# Cataloging



## mikejkay (Sep 10, 2013)

Can anyone point me in the direction of a simple program that can tag photgraph files with things like subject, location and EXIF data? Not hugely expensive, in fact freeware/shareware would be preferable!


----------



## cid (Sep 10, 2013)

what do you consider to be simple?

My vote goes to Adobe Lightroom  It's not freeware nor shareware, it's about 100 eur, but it's totaly worth it


----------



## Jim Saunders (Sep 10, 2013)

Photo Mechanic?

Jim


----------



## mikejkay (Sep 10, 2013)

Cid...........as simple as me!
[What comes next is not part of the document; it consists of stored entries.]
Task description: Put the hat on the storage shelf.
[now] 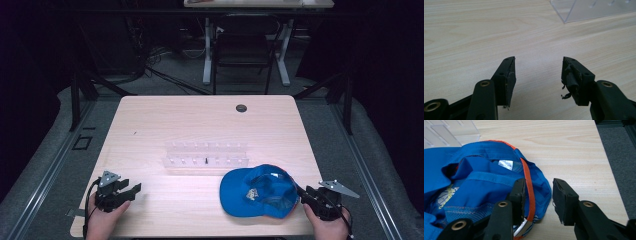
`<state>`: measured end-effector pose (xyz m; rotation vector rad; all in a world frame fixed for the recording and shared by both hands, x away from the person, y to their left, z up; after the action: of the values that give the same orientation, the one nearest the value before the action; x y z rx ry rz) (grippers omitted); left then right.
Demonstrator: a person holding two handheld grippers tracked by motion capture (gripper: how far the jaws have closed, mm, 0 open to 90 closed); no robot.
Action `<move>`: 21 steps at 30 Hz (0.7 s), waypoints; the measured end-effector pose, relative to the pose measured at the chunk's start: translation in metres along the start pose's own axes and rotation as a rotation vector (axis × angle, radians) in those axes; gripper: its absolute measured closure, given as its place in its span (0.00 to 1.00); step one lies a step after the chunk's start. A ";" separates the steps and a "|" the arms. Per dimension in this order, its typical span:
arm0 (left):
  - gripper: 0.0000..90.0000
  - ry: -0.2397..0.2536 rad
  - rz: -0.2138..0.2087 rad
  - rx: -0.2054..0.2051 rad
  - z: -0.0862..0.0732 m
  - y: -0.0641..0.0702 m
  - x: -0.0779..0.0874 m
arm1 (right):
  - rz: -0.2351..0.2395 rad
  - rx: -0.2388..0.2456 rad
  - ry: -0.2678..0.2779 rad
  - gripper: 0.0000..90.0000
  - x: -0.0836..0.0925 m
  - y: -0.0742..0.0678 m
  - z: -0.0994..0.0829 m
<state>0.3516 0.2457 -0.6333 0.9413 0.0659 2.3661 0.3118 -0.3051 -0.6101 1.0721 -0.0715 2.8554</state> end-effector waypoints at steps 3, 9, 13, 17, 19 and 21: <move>0.50 0.003 -0.002 0.001 -0.001 0.000 0.001 | -0.002 0.000 0.003 0.70 0.000 -0.001 0.002; 0.50 0.005 0.002 0.004 -0.002 -0.001 0.003 | -0.005 0.022 -0.007 0.70 -0.004 -0.006 0.002; 0.50 -0.001 0.001 0.002 -0.001 -0.001 0.001 | -0.007 0.031 -0.013 0.70 -0.003 -0.007 0.002; 0.50 -0.009 -0.001 -0.009 -0.001 0.001 0.001 | 0.000 0.057 -0.025 0.77 0.002 -0.010 0.002; 0.50 -0.006 -0.002 -0.008 -0.001 0.002 0.002 | -0.012 0.076 -0.030 0.78 0.002 -0.010 0.003; 0.50 -0.006 -0.004 -0.006 -0.002 0.002 0.003 | -0.013 0.098 -0.065 0.76 0.002 -0.013 0.001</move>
<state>0.3474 0.2458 -0.6327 0.9443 0.0581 2.3583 0.3125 -0.2922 -0.6079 1.1795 0.0721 2.8384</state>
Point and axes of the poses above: each handheld gripper's, and its own axes: x roughly backward along the jaws, z roughly out of its top, y roughly to its right, the point moved 10 cm from there along -x, roughly forward along the jaws, and after that the axes turned 13 degrees about -z, right-handed, at the moved point
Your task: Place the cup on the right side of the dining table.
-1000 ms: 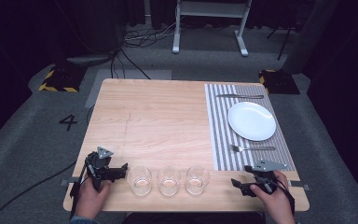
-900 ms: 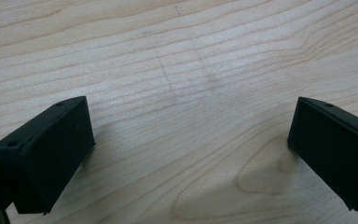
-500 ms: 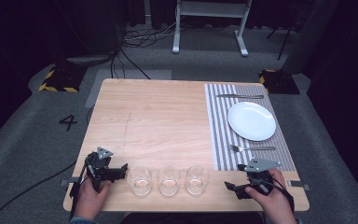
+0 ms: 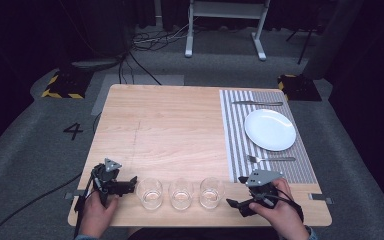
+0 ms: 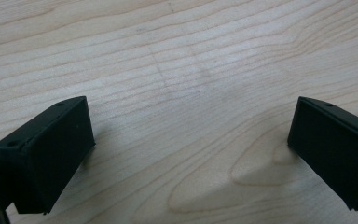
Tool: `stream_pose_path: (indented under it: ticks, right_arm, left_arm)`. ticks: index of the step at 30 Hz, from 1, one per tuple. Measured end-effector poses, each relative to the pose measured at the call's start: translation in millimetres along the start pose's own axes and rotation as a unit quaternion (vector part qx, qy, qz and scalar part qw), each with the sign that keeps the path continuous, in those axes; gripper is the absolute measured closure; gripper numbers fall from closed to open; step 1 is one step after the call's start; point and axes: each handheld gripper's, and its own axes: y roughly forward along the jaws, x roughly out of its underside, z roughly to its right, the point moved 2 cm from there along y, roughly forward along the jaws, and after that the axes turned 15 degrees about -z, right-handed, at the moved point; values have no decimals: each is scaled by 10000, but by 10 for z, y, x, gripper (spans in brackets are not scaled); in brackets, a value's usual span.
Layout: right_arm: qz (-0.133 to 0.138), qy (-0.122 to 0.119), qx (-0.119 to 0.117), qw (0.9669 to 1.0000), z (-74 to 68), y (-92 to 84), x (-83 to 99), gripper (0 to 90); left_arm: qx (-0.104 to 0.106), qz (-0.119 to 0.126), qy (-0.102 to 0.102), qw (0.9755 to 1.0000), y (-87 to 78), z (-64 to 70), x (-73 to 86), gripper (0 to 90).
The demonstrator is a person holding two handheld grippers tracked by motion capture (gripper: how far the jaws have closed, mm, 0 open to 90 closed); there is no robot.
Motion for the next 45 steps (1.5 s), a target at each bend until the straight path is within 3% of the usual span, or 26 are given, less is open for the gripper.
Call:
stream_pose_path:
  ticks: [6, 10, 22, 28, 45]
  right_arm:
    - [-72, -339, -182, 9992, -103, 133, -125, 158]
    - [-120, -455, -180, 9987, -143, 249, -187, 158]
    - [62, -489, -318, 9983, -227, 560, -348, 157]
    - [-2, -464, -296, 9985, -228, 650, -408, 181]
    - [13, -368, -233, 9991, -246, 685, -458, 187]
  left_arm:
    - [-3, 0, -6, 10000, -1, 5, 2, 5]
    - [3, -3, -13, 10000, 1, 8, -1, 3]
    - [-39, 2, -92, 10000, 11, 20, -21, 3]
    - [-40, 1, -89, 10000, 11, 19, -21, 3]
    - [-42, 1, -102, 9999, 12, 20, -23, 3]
Basically I want to be able to annotate and sort my photos and then be able to search on subject, location etc.


----------



## mikejkay (Sep 10, 2013)

Photo Mechanic looks as though it might don the job. Thanks for that.


----------



## mikejkay (Sep 14, 2013)

Tried AD/DC - no good
Tried Photo Mechanic - no good
Tried Picasa - discarded because of the limited number of tags allowed and because of the peculiar tree structure.
Now trying My Photo Index which seems to do what I want it to. 
In an ideal world I want to be able to go into Windows Explorer, right click on a photo and have a drop down list of tags with tick boxes that I can select. I then want to be able to search on the tags.
Simples........no.


----------



## gferdinandsen (Sep 14, 2013)

cid said:


> what do you consider to be simple?
> 
> My vote goes to Adobe Lightroom  It's not freeware nor shareware, it's about 100 eur, but it's totaly worth it



+1


----------



## KKCFamilyman (Sep 14, 2013)

Try power exif editor by opanda


----------



## Lichtgestalt (Sep 14, 2013)

mikejkay said:


> Tried AD/DC - no good
> Tried Photo Mechanic - no good
> Tried Picasa - discarded because of the limited number of tags allowed and because of the peculiar tree structure.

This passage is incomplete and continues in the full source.